Ticaret ve ekonomi sahalarının yanı sıra, güvenlik konusunda da ortak hareket etme kararı alan KİK üyeleri, her hangi birisine yapılacak bir askeri saldırının hepsine yapılmış sayılacağını öngörmüşlerdir. Böyle bir fikrin ortaya çıkmasının başlıca sebebi, İran’ın Şiilik temelinde rejim ihraç etme politikasından duyulan endişedir.
Ya Petrol biterse?
Ekonomik açıdan KİK son derece önemli bir bölgedir. Dünya petrolünün % 42’si ve dünya doğal gazının %23’ü KİK ülkelerindedir.  KİK ülkelerindeki bütçe fazlası 542 milyar dolar olup, KİK ülkelerinin yurtdışından ellerinde bulundurdukları finansal varlıkların 1.8 trilyon dolar olduğu tahmin edilmektedir.  2003 yılında dünyanın on yedinci en büyük ekonomisi olan KİK 2008 yılında on üçüncü sıraya yükselmiştir.

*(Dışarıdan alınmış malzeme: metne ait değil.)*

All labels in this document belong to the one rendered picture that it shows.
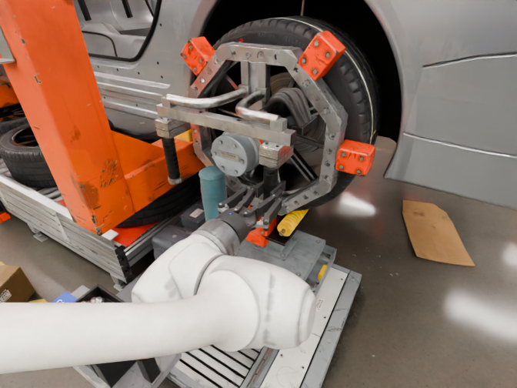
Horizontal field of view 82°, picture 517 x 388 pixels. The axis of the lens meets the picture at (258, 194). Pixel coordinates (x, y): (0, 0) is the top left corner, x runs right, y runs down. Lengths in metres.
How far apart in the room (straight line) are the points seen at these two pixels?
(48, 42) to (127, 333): 0.81
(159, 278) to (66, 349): 0.19
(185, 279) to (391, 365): 1.13
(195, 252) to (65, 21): 0.74
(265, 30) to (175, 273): 0.73
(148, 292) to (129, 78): 1.23
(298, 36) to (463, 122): 0.49
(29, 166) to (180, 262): 1.73
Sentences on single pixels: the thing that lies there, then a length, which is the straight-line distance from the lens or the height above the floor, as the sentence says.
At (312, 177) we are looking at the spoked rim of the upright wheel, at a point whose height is 0.71.
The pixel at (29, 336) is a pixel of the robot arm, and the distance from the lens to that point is 0.34.
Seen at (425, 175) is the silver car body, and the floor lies 0.79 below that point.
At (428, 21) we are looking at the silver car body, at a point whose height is 1.18.
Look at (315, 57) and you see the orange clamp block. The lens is 0.82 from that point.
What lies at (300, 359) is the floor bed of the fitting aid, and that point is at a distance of 1.31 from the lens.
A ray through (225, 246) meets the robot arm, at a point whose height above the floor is 0.85.
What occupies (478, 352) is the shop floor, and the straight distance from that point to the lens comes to 1.68.
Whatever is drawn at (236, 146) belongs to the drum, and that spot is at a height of 0.89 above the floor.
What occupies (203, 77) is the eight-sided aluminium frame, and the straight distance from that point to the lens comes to 1.03.
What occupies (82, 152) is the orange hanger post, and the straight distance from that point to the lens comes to 1.07.
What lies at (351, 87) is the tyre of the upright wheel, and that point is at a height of 1.03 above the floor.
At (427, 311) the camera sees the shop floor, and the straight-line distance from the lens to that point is 1.70.
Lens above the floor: 1.24
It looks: 34 degrees down
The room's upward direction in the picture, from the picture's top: straight up

Son olarak, yaklaşık 5 trilyon dolarlık sermaye birikimiyle dikkat çeken KİK ülkelerinin, sadece şirketlerinin elinde bulundurduğu sermayenin 800 milyar dolardan daha fazla olduğu tahmin edilmektedir.

Körfez ekonomisinin petrol ve doğal gazdan elde edile gelir temelinde inşa edildiği görülmektedir. Suudi Arabistan, dünya petrol rezervlerinin beşte birine sahiptir ve (Rusya ile birlikte) dünyanın en büyük petrol üreticisidir. Katar, Rusya ve İran’dan sonra dünyanın en büyük üçüncü doğal gaz rezervine sahip ülkedir.
Ancak petrol ve doğal gaz rezervlerinin ileride tükenecek olması, bu ürünlerin fiyatlarındaki dalgalanmalar, petrol fiyatlarına bağlı olarak azalan kişi başına gelir, yüksek nüfus artış oranı ve artan işsizlik oranları bu ülkelerde ekonomik çeşitlendirme (diversification) dönüşümünü zorunlu hale getirmektedir.
KİK ülkeleri, mevcut refah düzeyini petrol veya doğalgaz rezervleri tükendiği zaman da aynen sürdürebilmek için acilen yeni sanayi ve sürdürülebilir yatırımlara yönelmeleri gerekmektedir. Bunun için de, mevcut fonların insan kaynaklarına, araştırma geliştirmeye ve yeni teknolojilere ayrılması gerekmektedir. Elbette ki bu hedefin başarılmasında ülkelerin münferit çabalarına ilaveten KİK’in de, Avrupa Birliği örneğinde olduğu gibi, üyelerinin oluşturduğu sinerjiden istifade ederek bu misyonu başarmada etkin rol oynaması gerekmektedir. Örneğin KİK içindeki en büyük devlet olan Suudi Arabistan, muazzam petrol gelirine rağmen, ortalama kişi başına düşen gelirin en az, büyüme oranının en yavaş ve petrol dışı gelirin en düşük olduğu ülke konumundadır.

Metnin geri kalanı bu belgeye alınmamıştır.